First discovered in the stomach of rats, 5-HT_2B was challenging to characterize initially because of its structural similarity to the other 5-HT₂ receptors, particularly 5-HT_2C.^[7] The 5-HT₂ receptors (of which the 5-HT_2B receptor is a subtype) mediate many of the central and peripheral physiologic functions of serotonin.
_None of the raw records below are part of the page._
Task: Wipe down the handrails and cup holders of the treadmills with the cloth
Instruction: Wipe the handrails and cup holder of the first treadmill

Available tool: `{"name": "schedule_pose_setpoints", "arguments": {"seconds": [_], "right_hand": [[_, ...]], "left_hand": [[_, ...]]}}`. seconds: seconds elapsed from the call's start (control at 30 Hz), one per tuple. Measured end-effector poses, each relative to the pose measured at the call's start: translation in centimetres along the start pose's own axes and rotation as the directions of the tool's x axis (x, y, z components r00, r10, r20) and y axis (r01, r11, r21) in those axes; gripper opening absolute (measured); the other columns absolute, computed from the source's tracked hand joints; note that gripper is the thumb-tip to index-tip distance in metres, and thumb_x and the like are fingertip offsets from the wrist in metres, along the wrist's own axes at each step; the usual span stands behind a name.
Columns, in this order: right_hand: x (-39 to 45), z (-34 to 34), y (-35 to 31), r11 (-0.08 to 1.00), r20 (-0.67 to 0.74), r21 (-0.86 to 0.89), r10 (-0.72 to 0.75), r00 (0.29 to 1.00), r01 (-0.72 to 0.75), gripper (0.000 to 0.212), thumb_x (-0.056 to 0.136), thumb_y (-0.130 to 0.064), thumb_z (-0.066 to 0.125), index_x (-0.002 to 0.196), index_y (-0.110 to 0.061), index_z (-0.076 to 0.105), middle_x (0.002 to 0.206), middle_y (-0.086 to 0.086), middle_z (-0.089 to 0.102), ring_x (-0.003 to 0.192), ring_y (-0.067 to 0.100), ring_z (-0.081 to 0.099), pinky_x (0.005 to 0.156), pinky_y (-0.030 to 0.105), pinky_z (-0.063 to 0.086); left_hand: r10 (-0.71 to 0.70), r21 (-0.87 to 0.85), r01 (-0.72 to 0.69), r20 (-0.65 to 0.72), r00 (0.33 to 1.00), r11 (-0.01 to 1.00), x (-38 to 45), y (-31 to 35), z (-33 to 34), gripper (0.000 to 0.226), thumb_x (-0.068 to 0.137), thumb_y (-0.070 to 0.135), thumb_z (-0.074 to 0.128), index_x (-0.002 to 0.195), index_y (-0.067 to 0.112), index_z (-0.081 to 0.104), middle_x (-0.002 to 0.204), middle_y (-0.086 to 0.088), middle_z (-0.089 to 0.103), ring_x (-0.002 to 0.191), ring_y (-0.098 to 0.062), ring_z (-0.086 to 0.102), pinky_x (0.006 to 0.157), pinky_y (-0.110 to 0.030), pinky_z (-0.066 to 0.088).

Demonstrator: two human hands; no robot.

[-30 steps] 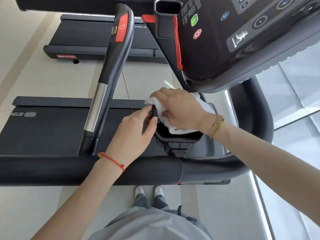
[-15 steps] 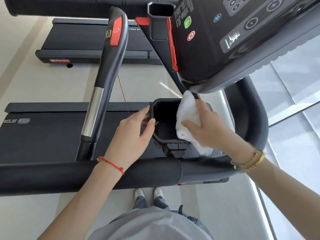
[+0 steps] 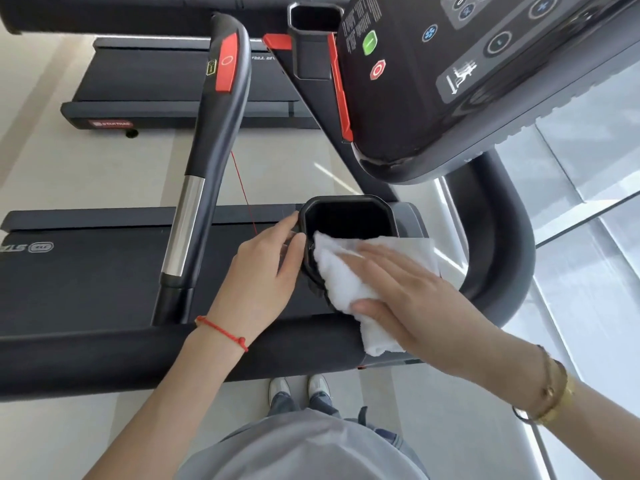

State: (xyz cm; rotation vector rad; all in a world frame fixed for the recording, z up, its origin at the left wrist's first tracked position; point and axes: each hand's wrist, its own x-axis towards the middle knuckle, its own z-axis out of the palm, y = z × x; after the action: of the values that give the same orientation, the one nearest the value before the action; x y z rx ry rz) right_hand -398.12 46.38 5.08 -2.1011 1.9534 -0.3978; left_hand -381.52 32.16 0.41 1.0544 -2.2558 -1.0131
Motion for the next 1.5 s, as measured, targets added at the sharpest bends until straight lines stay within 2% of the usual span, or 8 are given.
{"name": "schedule_pose_setpoints", "arguments": {"seconds": [0.1,0.2,0.43,0.57,0.77,0.87,1.03,1.5], "right_hand": [[3.0,-0.1,-0.1,0.996,0.131,-0.085,-0.022,0.991,0.034,0.041,0.1,-0.047,0.037,0.119,-0.015,0.054,0.088,-0.005,0.061,0.084,0.02,0.059,0.075,0.022,0.037],[4.5,0.0,0.4,0.993,0.191,-0.114,0.047,0.98,-0.025,0.055,0.092,-0.062,0.024,0.107,-0.019,0.054,0.063,-0.01,0.043,0.054,0.009,0.045,0.053,0.021,0.026],[1.1,-0.3,2.0,0.987,0.052,0.031,-0.16,0.986,0.159,0.048,0.097,-0.047,0.04,0.111,-0.007,0.062,0.087,0.0,0.066,0.078,0.012,0.051,0.07,0.005,0.035],[-0.8,-0.6,2.8,0.957,0.022,0.229,-0.185,0.982,0.175,0.051,0.098,-0.041,0.042,0.138,-0.009,0.05,0.131,-0.009,0.057,0.113,-0.002,0.051,0.093,-0.001,0.032],[-2.1,-0.8,1.3,0.949,0.109,0.218,-0.254,0.961,0.227,0.055,0.101,-0.046,0.033,0.145,-0.016,0.044,0.15,-0.008,0.042,0.137,0.003,0.039,0.108,0.011,0.032],[-1.8,0.3,-1.2,0.946,0.157,0.072,-0.324,0.933,0.316,0.055,0.102,-0.046,0.029,0.143,-0.015,0.046,0.151,-0.002,0.043,0.142,0.012,0.036,0.117,0.022,0.025],[0.0,2.9,-5.3,0.937,0.147,-0.219,-0.243,0.959,0.272,0.057,0.103,-0.048,0.029,0.145,-0.011,0.043,0.146,0.001,0.05,0.131,0.017,0.049,0.114,0.032,0.032],[8.7,10.1,-19.0,0.921,-0.008,-0.39,-0.029,1.0,0.023,0.069,0.103,-0.055,0.007,0.119,-0.013,0.058,0.109,0.0,0.064,0.088,0.019,0.062,0.079,0.033,0.048]], "left_hand": [[-0.008,-0.021,0.008,-0.016,1.0,1.0,0.0,0.0,0.0,0.034,0.103,0.028,0.039,0.131,0.027,0.058,0.069,0.014,0.057,0.068,0.001,0.055,0.063,-0.009,0.039],[-0.013,-0.028,0.013,-0.016,1.0,1.0,0.0,0.1,0.0,0.034,0.102,0.029,0.04,0.131,0.026,0.058,0.064,0.015,0.054,0.063,0.004,0.054,0.059,-0.009,0.038],[0.023,0.044,-0.024,0.008,1.0,0.999,-0.6,0.7,-0.4,0.033,0.1,0.031,0.044,0.131,0.034,0.054,0.09,0.016,0.066,0.082,-0.004,0.062,0.077,-0.029,0.052],[0.016,0.071,-0.016,0.007,1.0,0.997,-1.7,1.1,-0.6,0.041,0.098,0.035,0.043,0.138,0.037,0.05,0.098,0.019,0.066,0.086,0.003,0.061,0.077,-0.019,0.049],[0.076,0.165,-0.064,-0.062,0.995,0.984,-4.4,1.2,-1.6,0.039,0.098,0.028,0.047,0.137,0.023,0.055,0.109,0.009,0.067,0.096,-0.007,0.064,0.086,-0.04,0.055],[0.13,0.204,-0.103,-0.123,0.984,0.974,-5.7,0.8,-2.8,0.035,0.099,0.023,0.05,0.132,0.022,0.059,0.106,0.009,0.068,0.085,0.001,0.062,0.072,-0.029,0.054],[0.162,0.238,-0.121,-0.16,0.974,0.964,-7.8,-1.1,-5.6,0.03,0.098,0.021,0.053,0.126,0.02,0.064,0.102,0.012,0.069,0.089,-0.005,0.065,0.073,-0.013,0.046],[0.244,0.369,-0.169,-0.167,0.955,0.914,-13.0,-9.9,-16.1,0.024,0.095,0.012,0.058,0.117,0.012,0.068,0.105,0.004,0.07,0.097,-0.013,0.064,0.091,-0.031,0.045]]}}
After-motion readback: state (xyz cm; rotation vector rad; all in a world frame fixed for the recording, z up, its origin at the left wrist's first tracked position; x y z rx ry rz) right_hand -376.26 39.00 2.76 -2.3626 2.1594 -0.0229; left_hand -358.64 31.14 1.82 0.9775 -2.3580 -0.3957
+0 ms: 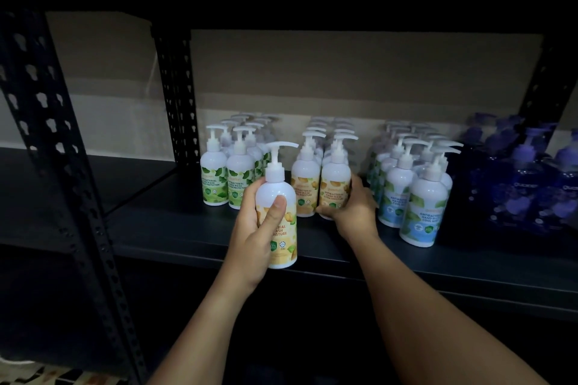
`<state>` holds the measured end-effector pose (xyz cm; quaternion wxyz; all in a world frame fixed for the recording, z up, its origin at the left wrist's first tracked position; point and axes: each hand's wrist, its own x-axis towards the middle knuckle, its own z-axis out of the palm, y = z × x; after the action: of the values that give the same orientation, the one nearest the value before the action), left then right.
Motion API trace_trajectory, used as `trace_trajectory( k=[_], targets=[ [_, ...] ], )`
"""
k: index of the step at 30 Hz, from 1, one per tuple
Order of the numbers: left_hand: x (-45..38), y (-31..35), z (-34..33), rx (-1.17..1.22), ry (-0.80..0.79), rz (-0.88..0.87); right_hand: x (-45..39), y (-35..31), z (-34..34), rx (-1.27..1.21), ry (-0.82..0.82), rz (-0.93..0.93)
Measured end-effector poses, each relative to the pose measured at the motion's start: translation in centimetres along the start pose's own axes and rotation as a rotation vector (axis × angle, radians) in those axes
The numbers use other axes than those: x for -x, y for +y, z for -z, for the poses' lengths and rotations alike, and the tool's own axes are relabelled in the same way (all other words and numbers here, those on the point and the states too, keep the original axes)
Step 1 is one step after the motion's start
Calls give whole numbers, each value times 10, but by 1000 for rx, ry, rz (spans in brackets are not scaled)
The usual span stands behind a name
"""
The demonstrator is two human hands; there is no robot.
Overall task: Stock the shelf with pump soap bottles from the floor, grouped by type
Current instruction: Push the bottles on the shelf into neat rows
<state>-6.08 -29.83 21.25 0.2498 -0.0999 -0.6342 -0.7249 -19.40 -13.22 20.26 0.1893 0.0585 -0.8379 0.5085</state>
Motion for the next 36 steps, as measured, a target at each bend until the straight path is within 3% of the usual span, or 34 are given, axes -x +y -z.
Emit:
trace_trajectory(
  k=[13,19,26,36],
  targets=[
    [3,3,-3,28,-9,-13,1,3,3,72,-59,-67],
    [6,5,-12,36,-82,-19,41,-23,35,393,-231,-84],
    [9,-6,-25,-38,-206,18,66,-9,47,858,-423,36],
    [-4,-17,-30,-148,-245,-5,65,-5,46,931,-471,24]
  ],
)
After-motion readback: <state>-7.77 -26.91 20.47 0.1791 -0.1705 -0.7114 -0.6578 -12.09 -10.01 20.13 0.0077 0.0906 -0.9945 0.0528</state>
Cardiovascular effects include contraction of blood vessels and shape changes in platelets; central nervous system (CNS) effects include neuronal sensitization to tactile stimuli and mediation of some of the effects of hallucinogenic substituted amphetamines. The 5-HT_2B receptor is expressed in several areas of the CNS, including the dorsal hypothalamus, frontal cortex, medial amygdala, and meninges.^[8] However, its most important role is in the peripheral nervous system (PNS) where it maintains the viability and efficiency of the cardiac valve leaflets.^[9]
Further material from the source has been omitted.